Questo, in secondo luogo, pone il tema dell’appuntamento elettorale del prossimo anno al centro del discorso. Anche alla luce del recente successo elettorale di Alternative fur Deutschland.
I populisti di destra tedeschi sono diversi, nella loro impostazione euroscettica, da partiti come la Lega o il Rassemblement National, che all’Europa chiedono soprattutto di evitare politiche eccessivamente repressive dal punto di vista fiscale. Afd chiede meno Europa per la Germania soprattutto nel senso di meno, presunta generosità fiscale da parte dei Paesi pro-austerità al resto del blocco. Ed essendo Draghi tutto fuorché una figura di ampia popolarità in Germania, assecondare la sua agenda sarebbe rischioso per qualsiasi politico dell’attuale maggioranza a guida socialdemocratica. E risulterebbe in benzina elettorale per l’ultradestra.

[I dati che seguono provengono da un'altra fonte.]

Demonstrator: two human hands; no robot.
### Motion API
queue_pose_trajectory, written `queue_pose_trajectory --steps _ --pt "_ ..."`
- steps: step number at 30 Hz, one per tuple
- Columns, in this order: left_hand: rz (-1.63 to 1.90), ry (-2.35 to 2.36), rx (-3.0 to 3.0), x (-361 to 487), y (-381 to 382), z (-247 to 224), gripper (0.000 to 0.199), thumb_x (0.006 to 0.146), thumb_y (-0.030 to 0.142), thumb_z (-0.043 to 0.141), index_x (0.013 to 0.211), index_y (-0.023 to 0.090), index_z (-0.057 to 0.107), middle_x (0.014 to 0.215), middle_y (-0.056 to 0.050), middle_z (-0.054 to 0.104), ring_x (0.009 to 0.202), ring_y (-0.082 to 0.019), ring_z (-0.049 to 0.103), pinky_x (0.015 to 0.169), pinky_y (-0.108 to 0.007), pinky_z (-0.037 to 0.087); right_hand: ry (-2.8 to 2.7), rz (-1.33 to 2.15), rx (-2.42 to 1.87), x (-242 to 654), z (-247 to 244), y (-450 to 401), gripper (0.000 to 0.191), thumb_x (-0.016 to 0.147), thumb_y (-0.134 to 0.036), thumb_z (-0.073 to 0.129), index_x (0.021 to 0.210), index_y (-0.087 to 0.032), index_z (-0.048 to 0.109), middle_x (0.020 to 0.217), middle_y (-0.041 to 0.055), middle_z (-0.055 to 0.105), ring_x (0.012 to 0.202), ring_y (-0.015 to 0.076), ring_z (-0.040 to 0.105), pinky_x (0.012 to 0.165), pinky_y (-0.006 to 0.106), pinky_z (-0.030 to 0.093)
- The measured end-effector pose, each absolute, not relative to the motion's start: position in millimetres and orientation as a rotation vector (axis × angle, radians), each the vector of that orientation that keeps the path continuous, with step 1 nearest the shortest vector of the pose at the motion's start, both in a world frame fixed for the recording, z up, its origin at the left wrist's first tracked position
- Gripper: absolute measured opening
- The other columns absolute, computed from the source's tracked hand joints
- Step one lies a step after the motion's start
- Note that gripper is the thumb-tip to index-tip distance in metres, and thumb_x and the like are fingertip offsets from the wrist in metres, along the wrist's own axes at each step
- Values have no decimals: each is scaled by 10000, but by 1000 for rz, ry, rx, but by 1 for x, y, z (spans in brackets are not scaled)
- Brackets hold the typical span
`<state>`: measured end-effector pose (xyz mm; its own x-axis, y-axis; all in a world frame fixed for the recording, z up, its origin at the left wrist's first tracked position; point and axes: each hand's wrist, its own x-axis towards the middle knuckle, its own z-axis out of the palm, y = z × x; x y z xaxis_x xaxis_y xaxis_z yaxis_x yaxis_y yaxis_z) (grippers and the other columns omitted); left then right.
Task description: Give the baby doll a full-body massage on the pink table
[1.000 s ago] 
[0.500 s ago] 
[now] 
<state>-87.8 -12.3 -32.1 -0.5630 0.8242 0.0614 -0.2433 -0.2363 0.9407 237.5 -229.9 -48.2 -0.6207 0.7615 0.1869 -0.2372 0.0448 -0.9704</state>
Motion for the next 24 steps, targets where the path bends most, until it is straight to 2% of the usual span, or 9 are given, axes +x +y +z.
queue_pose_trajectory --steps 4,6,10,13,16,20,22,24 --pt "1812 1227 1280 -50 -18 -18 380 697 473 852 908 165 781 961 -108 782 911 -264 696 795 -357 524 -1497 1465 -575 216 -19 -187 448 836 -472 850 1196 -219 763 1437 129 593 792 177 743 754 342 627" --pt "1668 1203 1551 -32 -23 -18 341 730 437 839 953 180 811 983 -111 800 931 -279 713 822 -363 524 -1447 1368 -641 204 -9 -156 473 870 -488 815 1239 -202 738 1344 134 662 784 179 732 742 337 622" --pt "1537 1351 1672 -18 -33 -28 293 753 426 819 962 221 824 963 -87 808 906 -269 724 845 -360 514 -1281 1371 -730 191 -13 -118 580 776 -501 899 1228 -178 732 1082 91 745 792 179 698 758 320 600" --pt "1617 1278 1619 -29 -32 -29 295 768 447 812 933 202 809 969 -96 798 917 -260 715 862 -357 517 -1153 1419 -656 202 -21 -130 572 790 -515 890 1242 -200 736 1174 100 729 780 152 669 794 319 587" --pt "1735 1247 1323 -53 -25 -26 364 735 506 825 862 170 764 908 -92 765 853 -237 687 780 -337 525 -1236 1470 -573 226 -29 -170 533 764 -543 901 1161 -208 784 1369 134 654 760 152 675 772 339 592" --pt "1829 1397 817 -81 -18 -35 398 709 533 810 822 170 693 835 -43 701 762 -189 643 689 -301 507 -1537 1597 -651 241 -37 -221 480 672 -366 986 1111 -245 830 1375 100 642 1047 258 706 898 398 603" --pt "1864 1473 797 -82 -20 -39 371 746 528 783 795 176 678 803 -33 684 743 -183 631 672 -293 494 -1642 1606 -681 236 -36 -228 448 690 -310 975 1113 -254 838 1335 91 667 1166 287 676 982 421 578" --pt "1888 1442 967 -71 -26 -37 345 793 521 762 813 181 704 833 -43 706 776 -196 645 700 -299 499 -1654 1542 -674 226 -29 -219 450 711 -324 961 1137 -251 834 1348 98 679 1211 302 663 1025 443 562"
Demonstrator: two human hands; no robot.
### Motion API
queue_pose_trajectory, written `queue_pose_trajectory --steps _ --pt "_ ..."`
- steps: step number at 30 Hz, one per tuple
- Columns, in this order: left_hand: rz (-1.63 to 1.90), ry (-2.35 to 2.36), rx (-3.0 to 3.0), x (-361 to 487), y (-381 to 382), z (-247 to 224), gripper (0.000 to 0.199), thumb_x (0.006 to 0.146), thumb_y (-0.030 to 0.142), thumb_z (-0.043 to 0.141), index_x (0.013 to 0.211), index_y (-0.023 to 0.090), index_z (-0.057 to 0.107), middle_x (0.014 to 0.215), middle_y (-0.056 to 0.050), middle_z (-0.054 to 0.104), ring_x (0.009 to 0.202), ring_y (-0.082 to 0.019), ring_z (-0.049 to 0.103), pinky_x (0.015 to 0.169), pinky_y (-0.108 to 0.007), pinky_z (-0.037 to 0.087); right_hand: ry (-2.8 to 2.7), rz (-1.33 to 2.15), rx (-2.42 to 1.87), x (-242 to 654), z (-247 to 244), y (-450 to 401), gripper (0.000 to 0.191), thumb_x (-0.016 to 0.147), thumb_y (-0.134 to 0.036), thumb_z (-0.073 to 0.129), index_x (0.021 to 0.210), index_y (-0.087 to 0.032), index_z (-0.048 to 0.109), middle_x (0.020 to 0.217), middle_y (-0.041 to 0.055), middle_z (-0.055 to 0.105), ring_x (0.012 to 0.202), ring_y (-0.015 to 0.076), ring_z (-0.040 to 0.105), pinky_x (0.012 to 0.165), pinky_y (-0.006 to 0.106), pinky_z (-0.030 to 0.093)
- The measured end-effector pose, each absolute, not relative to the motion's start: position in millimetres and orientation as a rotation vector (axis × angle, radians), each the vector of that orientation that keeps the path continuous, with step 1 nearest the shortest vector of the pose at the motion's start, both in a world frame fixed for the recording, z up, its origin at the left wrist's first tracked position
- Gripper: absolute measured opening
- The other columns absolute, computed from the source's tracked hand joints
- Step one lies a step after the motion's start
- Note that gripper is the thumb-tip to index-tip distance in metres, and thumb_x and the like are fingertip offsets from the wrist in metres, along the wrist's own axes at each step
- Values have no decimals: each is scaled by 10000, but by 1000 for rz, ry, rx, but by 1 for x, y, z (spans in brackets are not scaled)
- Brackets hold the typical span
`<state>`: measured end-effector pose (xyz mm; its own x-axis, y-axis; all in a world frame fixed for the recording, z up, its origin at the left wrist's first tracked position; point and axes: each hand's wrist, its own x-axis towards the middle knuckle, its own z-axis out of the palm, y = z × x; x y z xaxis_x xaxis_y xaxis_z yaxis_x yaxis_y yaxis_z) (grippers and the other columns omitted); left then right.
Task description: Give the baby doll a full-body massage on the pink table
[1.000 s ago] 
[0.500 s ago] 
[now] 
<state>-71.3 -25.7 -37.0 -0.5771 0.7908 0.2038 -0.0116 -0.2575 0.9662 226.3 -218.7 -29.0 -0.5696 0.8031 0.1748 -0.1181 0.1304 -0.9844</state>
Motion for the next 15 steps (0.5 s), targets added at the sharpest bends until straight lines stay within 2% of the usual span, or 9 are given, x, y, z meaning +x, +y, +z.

Ci sono, poi, dei motivi specificatamente concreti nel definire una possibile ostilità concreta della Germania all’agenda-Draghi. Questo a prescindere di contingenti dinamiche politico-elettorali.
Difesa e industria
Terzo punto, infatti, è il nodo dell’agenda industriale che Draghi chiede di plasmare tramite aggregazioni sovranazionali e fusioni tra attori comunitari in determinati comparti. Un’agenda politica che sembra più simile a quella della Francia di Emmanuel Macron e del commissario all’Industria Thierry Breton che alla concezione tedesca del governo della concorrenza tramite il minimo gradiente possibile di “mano” pubblica. Come del resto farà storcere il naso a molti nell’industria esportatrice tedesca la nozione di Draghi della priorità della sicurezza sui surplus commerciali visti invece come vitali a Berlino.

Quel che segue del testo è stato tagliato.